Shifter avalia que isso se deve ao fato de "Biden partir da base de que há muita corrupção e enfraquecimento das instituições democráticas" nesses países, mas ressalta que essa situação não é muito diferente da de outros países da região que foram convidados, como o Brasil.

- Fonte de ressentimento? -

Ao excluir os países do Triângulo Norte, "é de se esperar que os três governos passem a desafiar mais do que nunca os Estados Unidos e cooperem menos ainda em relação às pressões migratórias", opina Shifter.

Fora o provável "ressentimento" que fará com que esses países "resistam ainda mais a fazer reformas políticas e aumentem o seu interesse [...] em fortalecer alianças com a China", acrescenta.

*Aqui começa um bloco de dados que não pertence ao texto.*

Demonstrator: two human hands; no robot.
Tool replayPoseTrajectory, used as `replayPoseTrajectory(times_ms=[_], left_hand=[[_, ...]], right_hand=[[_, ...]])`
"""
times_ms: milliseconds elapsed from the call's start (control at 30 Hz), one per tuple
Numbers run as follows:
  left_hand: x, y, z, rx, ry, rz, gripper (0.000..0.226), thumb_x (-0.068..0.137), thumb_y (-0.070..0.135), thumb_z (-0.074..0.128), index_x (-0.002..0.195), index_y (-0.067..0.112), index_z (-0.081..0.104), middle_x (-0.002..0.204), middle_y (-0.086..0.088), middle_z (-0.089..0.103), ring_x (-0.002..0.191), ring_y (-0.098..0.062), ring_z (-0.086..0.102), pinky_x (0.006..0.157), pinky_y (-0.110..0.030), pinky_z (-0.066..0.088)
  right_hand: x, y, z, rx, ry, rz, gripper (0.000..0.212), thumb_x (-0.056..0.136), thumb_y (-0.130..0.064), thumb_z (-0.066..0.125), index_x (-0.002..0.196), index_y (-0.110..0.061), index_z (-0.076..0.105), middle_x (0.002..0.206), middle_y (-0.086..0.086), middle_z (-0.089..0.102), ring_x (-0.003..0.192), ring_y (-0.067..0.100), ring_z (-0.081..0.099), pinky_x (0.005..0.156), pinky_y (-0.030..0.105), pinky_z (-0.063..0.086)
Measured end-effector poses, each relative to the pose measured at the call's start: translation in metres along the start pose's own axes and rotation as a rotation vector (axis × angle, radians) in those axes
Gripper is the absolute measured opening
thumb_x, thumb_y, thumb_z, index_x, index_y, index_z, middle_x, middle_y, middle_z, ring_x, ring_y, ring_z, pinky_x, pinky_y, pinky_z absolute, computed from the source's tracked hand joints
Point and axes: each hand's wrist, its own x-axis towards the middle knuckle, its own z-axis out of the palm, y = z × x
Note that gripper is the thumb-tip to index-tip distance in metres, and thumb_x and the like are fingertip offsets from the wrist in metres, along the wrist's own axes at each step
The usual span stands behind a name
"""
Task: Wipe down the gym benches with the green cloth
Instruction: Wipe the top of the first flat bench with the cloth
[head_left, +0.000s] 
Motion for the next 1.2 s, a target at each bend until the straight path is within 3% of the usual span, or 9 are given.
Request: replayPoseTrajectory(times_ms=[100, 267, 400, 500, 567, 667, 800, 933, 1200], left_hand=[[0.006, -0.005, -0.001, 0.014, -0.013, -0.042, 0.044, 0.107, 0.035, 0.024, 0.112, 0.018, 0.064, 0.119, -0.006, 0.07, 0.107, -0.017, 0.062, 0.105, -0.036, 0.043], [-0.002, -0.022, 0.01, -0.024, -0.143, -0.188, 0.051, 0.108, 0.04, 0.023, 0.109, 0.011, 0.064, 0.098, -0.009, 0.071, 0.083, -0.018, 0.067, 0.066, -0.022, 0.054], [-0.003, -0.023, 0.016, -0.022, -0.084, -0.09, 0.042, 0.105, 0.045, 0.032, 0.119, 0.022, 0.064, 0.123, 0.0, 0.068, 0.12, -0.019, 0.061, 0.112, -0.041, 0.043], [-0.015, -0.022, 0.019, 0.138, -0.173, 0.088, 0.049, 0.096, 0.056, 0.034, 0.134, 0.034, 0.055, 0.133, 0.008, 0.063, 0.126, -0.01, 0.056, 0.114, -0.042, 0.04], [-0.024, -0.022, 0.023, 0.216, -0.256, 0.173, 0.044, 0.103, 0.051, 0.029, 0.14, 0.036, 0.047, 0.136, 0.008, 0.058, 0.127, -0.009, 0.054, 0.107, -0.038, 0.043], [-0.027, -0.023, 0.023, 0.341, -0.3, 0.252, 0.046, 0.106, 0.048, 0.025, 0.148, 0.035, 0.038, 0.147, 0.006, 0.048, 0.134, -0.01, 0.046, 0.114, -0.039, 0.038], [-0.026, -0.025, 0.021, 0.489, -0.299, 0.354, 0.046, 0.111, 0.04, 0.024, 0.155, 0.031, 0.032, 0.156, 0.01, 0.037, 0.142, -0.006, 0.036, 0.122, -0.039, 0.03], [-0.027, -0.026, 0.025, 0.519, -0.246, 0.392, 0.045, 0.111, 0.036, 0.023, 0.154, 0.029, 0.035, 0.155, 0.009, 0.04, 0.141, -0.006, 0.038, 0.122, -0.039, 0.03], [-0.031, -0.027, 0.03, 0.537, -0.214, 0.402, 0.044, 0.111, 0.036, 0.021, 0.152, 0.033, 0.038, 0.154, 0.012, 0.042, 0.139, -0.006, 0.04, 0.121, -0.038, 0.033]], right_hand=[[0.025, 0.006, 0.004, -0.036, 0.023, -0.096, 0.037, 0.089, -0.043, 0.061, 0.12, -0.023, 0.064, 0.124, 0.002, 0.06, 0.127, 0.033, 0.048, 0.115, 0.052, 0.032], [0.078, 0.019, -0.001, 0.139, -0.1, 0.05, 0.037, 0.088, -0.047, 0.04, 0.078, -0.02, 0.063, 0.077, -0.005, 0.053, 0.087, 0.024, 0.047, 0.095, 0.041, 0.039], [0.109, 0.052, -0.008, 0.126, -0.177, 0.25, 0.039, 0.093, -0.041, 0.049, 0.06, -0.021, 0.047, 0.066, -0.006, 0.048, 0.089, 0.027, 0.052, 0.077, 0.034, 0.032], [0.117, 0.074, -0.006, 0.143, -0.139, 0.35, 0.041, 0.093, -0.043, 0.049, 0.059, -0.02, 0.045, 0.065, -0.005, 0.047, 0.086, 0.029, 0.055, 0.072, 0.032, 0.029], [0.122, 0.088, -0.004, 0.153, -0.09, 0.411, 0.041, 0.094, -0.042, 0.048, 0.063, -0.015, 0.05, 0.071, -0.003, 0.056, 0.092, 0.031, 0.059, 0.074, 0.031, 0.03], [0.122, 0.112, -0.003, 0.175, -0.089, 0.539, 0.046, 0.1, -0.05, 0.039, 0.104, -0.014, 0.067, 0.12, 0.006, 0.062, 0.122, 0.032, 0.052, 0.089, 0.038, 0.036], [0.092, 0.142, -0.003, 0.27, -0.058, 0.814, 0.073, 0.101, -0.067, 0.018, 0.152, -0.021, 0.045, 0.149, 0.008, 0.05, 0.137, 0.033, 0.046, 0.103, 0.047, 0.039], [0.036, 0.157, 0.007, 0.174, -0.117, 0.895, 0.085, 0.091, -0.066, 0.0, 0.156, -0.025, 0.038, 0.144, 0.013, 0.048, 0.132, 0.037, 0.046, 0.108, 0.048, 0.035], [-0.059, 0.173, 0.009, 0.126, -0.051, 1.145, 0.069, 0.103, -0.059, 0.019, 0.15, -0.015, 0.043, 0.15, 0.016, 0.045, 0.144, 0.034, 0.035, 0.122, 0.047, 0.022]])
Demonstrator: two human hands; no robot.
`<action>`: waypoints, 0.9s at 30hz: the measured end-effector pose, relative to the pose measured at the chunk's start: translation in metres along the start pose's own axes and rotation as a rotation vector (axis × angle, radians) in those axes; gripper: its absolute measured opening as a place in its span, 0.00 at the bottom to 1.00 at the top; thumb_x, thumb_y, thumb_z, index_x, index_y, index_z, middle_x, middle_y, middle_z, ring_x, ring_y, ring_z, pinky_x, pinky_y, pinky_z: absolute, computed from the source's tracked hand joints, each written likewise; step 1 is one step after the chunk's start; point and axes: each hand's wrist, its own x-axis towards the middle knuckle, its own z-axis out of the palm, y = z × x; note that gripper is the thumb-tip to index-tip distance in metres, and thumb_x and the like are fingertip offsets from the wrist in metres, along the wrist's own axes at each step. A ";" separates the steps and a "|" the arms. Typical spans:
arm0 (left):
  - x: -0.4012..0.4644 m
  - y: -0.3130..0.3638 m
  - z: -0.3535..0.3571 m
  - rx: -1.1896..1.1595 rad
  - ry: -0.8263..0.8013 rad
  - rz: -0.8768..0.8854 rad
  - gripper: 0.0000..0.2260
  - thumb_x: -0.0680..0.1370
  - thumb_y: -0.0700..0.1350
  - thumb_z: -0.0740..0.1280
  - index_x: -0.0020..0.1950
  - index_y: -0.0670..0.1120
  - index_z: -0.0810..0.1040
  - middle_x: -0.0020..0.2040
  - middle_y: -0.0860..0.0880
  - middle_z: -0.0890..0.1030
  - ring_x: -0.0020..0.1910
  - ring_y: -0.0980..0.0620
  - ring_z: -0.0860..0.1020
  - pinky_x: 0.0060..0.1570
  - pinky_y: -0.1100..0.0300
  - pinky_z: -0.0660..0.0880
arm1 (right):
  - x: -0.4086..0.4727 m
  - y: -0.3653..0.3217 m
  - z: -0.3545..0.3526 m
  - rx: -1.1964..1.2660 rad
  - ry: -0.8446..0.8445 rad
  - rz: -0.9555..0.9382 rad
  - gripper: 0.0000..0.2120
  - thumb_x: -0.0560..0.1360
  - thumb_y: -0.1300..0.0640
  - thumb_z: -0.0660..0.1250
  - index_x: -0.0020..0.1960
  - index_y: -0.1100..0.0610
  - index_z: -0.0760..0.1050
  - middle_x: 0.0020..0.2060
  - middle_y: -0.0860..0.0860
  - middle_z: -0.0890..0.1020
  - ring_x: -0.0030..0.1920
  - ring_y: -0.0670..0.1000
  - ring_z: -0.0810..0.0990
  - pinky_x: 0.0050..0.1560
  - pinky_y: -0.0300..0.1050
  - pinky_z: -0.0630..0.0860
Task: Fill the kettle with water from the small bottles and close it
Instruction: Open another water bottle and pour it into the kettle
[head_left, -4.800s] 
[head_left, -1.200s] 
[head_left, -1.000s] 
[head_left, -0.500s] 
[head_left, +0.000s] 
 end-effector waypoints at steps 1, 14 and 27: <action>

Já sobre a Venezuela, Washington não convidou representantes do governo de Nicolás Maduro, que considera uma ditadura, mas sim o líder opositor Juan Guaidó. Este, por sua vez, incluiu opositores de outros países em sua delegação oficial, como a nicaraguense Berta Valle e a cubana Rosa María Payá, o que gerou fortes críticas de Cuba.

"A convocação seletiva para uma cúpula que diz ser sobre democracia é uma demonstração de fraqueza dos EUA, incapaz de encarar na ONU o desprestígio e isolamento de sua política externa", escreveu o chanceler cubano, Bruno Rodríguez, no Twitter.

Nesse sentido, Sabatini acredita que a cúpula seria mais útil se fosse um espaço aberto, "mais inclusivo e mais focado em dialogar sobre metas", como a redução das desigualdades, ao invés de priorizar o combate à corrupção, um dos requisitos exigidos por Biden.